**Exercise instructions**
Leaving the pictures aside, transcribe every line below exactly.

**Source data**
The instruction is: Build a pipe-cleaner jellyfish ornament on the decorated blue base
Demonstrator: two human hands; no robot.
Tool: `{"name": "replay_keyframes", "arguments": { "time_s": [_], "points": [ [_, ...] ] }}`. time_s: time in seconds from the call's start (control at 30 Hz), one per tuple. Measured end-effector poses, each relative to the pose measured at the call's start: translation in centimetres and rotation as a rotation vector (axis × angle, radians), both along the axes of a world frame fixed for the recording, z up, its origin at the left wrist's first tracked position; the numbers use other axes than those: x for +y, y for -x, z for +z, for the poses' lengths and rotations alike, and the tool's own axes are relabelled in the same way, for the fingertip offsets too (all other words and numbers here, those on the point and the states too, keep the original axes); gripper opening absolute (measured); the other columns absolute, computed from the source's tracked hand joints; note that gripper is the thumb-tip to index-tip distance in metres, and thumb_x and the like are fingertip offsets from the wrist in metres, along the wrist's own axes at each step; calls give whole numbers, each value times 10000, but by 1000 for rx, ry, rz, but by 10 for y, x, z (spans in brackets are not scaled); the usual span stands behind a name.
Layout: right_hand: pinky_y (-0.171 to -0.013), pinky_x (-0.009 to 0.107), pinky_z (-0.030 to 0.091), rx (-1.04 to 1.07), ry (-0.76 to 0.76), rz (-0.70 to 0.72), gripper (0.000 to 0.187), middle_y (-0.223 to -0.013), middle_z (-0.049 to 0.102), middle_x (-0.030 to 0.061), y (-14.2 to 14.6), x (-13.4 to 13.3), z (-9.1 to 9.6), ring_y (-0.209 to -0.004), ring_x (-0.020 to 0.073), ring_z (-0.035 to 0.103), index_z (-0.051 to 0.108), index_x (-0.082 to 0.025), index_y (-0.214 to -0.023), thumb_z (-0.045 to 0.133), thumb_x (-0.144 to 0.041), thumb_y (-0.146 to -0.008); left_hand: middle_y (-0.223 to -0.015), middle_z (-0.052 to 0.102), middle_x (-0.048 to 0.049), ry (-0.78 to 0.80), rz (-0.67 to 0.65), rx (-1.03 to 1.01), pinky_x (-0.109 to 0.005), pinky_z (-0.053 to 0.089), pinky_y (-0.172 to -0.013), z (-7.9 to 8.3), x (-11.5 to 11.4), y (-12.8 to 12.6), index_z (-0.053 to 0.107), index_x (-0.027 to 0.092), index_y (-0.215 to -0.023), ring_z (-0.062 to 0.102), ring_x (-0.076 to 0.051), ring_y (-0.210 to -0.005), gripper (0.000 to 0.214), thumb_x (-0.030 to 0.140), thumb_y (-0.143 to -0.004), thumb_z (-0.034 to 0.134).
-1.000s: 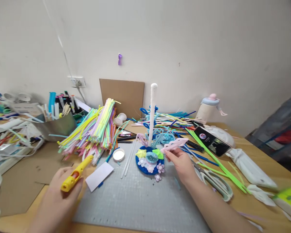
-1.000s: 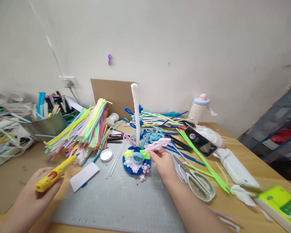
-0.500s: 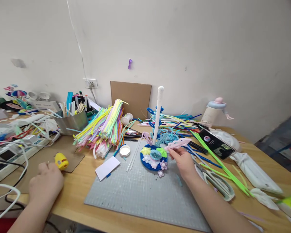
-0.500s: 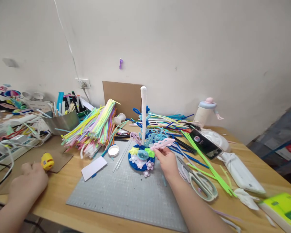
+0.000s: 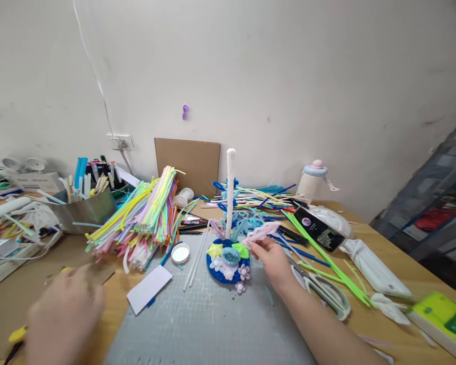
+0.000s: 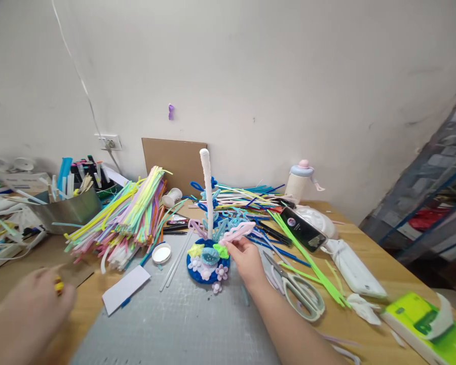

**Result of this task**
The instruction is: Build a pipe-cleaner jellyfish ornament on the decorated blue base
Demonstrator: two human hands; no robot.
Tool: `{"name": "replay_keyframes", "arguments": { "time_s": [_], "points": [ [_, ...] ] }}`. time_s: time in seconds from the call's start (control at 30 Hz), one per tuple. Measured end-effector poses, each relative to the pose measured at the call's start: translation in centimetres and rotation as a rotation vector (axis × angle, radians), both along the axes of a world frame fixed for the recording, z up, its origin at the left wrist's first tracked position; the numbers use other axes than those: x for +y, y for -x, z for +z, for the poses' lengths and rotations alike, and the tool's own axes are relabelled in the same way, for the fingertip offsets too (all other words and numbers here, those on the point and the states too, keep the original axes); gripper opening absolute (measured); the other columns absolute, computed from the source's tracked hand joints; note that gripper is the thumb-tip to index-tip distance in metres, and thumb_x and the like are fingertip offsets from the wrist in metres, along the wrist's own axes at each step; calls give whole numbers, each value times 10000, but by 1000 for rx, ry, rz, but by 10 for y, x, z (spans in brackets are not scaled); the usual span stands behind a name.
Layout: right_hand: pinky_y (-0.171 to -0.013), pinky_x (-0.009 to 0.107), pinky_z (-0.030 to 0.091), rx (-1.04 to 1.07), ry (-0.76 to 0.76), rz (-0.70 to 0.72), gripper (0.000 to 0.187), middle_y (-0.223 to -0.013), middle_z (-0.049 to 0.102), middle_x (-0.030 to 0.061), y (-14.2 to 14.6), x (-13.4 to 13.3), z (-9.1 to 9.6), ring_y (-0.209 to -0.004), ring_x (-0.020 to 0.073), ring_z (-0.035 to 0.103), index_z (-0.051 to 0.108), index_x (-0.082 to 0.025), index_y (-0.214 to -0.023), thumb_z (-0.045 to 0.133), thumb_x (-0.144 to 0.041), thumb_y (-0.146 to -0.008); left_hand: middle_y (-0.223 to -0.015), middle_z (-0.052 to 0.102), middle_x (-0.048 to 0.049), ry (-0.78 to 0.80), rz (-0.67 to 0.65), rx (-1.03 to 1.01), pinky_x (-0.109 to 0.005), pinky_z (-0.053 to 0.089), pinky_y (-0.172 to -0.013), z (-7.9 to 8.3), x (-11.5 to 11.4), y (-12.8 to 12.6), index_z (-0.053 to 0.107), index_x (-0.027 to 0.092), index_y (-0.215 to -0.023), ring_z (-0.062 to 0.102), ring_x (-0.076 to 0.051), ring_y (-0.210 to -0.005), gripper (0.000 to 0.214), thumb_x (-0.030 to 0.140), thumb_y (-0.143 to -0.004), thumb_z (-0.034 to 0.134).
-1.000s: 
-1.000s: 
-0.500s: 
-0.500s: 
+0.000s: 
+0.000s: 

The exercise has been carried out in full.